The problem:
Each line from the first down to the one containing "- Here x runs" should be returned exactly as it appears below.

Input data:
↓
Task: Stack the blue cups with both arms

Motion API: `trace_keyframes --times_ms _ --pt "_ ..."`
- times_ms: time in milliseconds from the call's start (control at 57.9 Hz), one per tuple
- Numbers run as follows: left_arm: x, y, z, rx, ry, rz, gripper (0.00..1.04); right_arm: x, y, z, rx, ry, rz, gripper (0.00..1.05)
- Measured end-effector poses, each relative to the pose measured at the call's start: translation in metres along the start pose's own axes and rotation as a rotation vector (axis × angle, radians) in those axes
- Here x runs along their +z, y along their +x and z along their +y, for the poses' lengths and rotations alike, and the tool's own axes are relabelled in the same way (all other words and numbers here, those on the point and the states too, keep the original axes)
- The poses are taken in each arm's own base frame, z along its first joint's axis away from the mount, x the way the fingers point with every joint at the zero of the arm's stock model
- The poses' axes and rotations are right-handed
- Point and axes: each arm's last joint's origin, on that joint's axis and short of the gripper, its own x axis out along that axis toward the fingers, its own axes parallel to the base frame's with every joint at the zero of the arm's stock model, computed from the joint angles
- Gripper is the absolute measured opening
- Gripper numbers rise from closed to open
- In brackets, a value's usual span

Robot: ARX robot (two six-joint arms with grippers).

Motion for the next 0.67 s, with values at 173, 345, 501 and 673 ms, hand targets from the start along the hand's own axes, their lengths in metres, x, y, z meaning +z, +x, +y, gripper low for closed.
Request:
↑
Your solution:
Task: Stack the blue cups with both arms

Motion API: `trace_keyframes --times_ms _ --pt "_ ..."`
- times_ms: time in milliseconds from the call's start (control at 57.9 Hz), one per tuple
- Numbers run as follows: left_arm: x, y, z, rx, ry, rz, gripper (0.00..1.04); right_arm: x, y, z, rx, ry, rz, gripper (0.00..1.05)
- Measured end-effector poses, each relative to the pose measured at the call's start: translation in metres along the start pose's own axes and rotation as a rotation vector (axis × angle, radians) in those axes
- Here x runs along their +z, y along their +x and z along their +y, for the poses' lengths and rotations alike, and the tool's own axes are relabelled in the same way (all other words and numbers here, those on the point and the states too, keep the original axes)

This concludes the output for the exercise.